Aim of the exercise
What follows is a listing; restate all of it word for word.

Source records
——————————
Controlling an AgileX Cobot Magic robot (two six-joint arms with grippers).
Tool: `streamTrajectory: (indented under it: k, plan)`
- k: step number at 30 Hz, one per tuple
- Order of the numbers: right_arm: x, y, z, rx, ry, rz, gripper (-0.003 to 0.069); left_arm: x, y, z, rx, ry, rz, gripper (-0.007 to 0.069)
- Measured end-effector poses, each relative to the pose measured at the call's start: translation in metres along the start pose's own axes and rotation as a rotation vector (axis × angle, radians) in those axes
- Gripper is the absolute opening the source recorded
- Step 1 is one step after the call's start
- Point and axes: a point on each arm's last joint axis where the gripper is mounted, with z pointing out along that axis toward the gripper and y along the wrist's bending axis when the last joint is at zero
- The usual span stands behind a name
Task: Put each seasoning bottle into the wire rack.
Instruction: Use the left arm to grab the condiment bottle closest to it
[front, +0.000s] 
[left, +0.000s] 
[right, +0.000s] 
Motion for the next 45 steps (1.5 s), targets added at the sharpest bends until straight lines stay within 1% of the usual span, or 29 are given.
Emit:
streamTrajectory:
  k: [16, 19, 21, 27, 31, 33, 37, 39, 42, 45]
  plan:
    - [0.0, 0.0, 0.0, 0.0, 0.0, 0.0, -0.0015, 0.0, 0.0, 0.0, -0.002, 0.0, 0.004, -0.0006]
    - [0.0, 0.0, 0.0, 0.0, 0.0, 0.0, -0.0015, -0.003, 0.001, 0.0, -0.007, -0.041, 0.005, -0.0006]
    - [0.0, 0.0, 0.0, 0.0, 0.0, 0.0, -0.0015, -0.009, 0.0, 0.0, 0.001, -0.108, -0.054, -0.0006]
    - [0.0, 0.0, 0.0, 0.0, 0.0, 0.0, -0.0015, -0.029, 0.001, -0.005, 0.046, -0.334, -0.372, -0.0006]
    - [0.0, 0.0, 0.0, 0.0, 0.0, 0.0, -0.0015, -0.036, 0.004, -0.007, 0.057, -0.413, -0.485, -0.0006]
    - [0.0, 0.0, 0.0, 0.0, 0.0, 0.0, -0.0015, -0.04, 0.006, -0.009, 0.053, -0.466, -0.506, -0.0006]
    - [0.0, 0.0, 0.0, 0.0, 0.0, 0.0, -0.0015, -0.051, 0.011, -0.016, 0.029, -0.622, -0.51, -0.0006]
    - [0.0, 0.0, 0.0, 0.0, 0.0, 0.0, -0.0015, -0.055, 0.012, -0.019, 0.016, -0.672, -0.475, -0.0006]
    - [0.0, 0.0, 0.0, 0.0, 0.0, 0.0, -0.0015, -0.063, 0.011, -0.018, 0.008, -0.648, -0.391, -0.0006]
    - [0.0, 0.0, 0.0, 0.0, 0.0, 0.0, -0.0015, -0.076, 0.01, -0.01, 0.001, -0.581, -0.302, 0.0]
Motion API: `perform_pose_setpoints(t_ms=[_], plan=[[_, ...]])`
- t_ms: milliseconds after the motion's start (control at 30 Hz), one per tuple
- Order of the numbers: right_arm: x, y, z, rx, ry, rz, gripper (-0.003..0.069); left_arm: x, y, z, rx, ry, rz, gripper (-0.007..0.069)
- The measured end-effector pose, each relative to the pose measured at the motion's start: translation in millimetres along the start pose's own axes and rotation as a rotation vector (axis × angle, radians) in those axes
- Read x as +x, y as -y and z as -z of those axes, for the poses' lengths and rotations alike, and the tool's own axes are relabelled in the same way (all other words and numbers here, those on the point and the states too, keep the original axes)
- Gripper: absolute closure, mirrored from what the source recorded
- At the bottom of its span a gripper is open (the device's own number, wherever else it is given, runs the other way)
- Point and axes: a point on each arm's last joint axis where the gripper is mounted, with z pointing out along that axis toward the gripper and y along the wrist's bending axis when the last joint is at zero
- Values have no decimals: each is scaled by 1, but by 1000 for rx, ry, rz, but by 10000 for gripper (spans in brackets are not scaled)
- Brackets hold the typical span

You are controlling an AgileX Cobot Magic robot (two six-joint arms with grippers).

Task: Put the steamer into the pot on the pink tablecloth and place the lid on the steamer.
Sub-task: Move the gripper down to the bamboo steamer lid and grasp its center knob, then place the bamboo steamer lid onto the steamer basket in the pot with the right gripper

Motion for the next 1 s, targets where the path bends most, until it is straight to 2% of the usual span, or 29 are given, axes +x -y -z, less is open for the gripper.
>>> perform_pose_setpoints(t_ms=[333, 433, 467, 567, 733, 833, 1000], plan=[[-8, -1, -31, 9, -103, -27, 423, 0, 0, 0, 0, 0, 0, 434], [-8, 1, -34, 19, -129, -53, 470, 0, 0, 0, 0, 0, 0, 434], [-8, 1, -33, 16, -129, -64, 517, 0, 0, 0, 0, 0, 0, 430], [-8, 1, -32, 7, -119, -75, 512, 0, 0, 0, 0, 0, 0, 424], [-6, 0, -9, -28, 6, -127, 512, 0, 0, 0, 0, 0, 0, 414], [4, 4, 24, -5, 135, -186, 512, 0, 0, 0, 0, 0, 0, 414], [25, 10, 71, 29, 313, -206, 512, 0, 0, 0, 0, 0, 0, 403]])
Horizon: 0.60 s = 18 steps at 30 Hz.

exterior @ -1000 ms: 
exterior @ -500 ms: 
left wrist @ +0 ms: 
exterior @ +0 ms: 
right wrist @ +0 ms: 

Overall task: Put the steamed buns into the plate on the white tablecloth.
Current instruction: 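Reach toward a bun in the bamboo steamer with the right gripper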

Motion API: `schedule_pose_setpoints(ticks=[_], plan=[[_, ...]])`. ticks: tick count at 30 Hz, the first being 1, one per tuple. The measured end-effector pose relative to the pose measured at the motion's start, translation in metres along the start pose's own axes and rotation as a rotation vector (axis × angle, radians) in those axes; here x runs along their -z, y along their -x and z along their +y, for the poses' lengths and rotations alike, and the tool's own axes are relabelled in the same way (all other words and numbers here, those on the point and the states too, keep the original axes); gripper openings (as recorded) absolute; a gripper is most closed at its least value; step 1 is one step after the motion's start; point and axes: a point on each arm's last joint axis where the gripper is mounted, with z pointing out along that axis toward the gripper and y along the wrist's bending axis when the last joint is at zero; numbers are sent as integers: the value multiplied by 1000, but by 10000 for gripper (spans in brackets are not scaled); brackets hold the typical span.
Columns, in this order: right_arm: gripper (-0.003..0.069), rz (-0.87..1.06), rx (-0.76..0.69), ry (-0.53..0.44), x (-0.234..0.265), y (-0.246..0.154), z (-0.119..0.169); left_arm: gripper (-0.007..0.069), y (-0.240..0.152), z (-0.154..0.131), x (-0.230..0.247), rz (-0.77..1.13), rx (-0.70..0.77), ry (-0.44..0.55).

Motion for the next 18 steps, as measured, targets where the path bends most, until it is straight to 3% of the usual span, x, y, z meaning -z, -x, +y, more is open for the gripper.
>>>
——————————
Finished exercise
Controlling an AgileX Cobot Magic robot (two six-joint arms with grippers).
Tool: `streamTrajectory: (indented under it: k, plan)`
- k: step number at 30 Hz, one per tuple
- Order of the numbers: right_arm: x, y, z, rx, ry, rz, gripper (-0.003 to 0.069); left_arm: x, y, z, rx, ry, rz, gripper (-0.007 to 0.069)
- Measured end-effector poses, each relative to the pose measured at the call's start: translation in metres along the start pose's own axes and rotation as a rotation vector (axis × angle, radians) in those axes
- Gripper is the absolute opening the source recorded
- Step 1 is one step after the call's start
- Point and axes: a point on each arm's last joint axis where the gripper is mounted, with z pointing out along that axis toward the gripper and y along the wrist's bending axis when the last joint is at zero
- The usual span stands behind a name
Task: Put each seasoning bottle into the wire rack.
Instruction: Use the left arm to grab the condiment bottle closest to it
[front, +0.000s] 
[left, +0.000s] 
[right, +0.000s] 
Motion for the next 45 steps (1.5 s), targets added at the sharpest bends until straight lines stay within 1% of the usual span, or 29 are given.
Emit:
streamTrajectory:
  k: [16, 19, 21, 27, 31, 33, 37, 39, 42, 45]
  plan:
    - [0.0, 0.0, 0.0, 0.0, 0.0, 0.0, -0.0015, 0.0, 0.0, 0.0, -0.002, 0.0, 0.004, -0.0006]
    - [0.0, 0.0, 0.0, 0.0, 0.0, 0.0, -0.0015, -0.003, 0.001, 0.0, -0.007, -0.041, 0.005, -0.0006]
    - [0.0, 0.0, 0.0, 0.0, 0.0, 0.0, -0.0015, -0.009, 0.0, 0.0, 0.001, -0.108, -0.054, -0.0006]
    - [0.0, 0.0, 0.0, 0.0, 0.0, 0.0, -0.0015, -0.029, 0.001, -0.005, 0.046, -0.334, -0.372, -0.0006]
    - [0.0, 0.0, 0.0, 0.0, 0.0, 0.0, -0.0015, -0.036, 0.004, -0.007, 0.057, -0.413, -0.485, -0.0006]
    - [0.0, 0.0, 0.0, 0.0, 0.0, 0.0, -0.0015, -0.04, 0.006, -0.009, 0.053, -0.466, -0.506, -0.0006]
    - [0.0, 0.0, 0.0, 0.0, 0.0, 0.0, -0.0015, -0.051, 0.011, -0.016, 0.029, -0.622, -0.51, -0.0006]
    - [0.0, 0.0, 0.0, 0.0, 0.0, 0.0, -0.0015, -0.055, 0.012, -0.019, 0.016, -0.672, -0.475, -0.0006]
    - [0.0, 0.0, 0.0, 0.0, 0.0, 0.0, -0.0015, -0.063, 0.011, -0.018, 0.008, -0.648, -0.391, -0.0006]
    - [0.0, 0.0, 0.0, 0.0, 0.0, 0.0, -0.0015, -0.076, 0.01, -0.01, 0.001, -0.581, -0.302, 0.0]
Motion API: `perform_pose_setpoints(t_ms=[_], plan=[[_, ...]])`
- t_ms: milliseconds after the motion's start (control at 30 Hz), one per tuple
- Order of the numbers: right_arm: x, y, z, rx, ry, rz, gripper (-0.003..0.069); left_arm: x, y, z, rx, ry, rz, gripper (-0.007..0.069)
- The measured end-effector pose, each relative to the pose measured at the motion's start: translation in millimetres along the start pose's own axes and rotation as a rotation vector (axis × angle, radians) in those axes
- Read x as +x, y as -y and z as -z of those axes, for the poses' lengths and rotations alike, and the tool's own axes are relabelled in the same way (all other words and numbers here, those on the point and the states too, keep the original axes)
- Gripper: absolute closure, mirrored from what the source recorded
- At the bottom of its span a gripper is open (the device's own number, wherever else it is given, runs the other way)
- Point and axes: a point on each arm's last joint axis where the gripper is mounted, with z pointing out along that axis toward the gripper and y along the wrist's bending axis when the last joint is at zero
- Values have no decimals: each is scaled by 1, but by 1000 for rx, ry, rz, but by 10000 for gripper (spans in brackets are not scaled)
- Brackets hold the typical span

You are controlling an AgileX Cobot Magic robot (two six-joint arms with grippers).

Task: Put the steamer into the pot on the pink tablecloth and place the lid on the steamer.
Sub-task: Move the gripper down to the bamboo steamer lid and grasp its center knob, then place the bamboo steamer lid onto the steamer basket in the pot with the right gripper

Motion for the next 1 s, targets where the path bends most, until it is straight to 2% of the usual span, or 29 are given, axes +x -y -z, less is open for the gripper.
>>> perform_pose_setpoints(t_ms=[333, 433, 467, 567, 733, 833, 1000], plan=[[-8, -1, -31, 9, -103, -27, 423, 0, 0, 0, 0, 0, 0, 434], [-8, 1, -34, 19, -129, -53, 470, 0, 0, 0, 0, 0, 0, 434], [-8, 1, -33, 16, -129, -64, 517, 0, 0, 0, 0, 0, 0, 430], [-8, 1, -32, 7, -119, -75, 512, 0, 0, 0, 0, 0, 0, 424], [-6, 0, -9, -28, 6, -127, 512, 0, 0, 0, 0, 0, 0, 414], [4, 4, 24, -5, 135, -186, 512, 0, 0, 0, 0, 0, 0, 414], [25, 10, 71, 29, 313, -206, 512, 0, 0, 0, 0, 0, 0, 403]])
Horizon: 0.60 s = 18 steps at 30 Hz.

exterior @ -1000 ms: 
exterior @ -500 ms: 
left wrist @ +0 ms: 
exterior @ +0 ms: 
right wrist @ +0 ms: 

Overall task: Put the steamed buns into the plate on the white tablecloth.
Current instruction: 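Reach toward a bun in the bamboo steamer with the right gripper
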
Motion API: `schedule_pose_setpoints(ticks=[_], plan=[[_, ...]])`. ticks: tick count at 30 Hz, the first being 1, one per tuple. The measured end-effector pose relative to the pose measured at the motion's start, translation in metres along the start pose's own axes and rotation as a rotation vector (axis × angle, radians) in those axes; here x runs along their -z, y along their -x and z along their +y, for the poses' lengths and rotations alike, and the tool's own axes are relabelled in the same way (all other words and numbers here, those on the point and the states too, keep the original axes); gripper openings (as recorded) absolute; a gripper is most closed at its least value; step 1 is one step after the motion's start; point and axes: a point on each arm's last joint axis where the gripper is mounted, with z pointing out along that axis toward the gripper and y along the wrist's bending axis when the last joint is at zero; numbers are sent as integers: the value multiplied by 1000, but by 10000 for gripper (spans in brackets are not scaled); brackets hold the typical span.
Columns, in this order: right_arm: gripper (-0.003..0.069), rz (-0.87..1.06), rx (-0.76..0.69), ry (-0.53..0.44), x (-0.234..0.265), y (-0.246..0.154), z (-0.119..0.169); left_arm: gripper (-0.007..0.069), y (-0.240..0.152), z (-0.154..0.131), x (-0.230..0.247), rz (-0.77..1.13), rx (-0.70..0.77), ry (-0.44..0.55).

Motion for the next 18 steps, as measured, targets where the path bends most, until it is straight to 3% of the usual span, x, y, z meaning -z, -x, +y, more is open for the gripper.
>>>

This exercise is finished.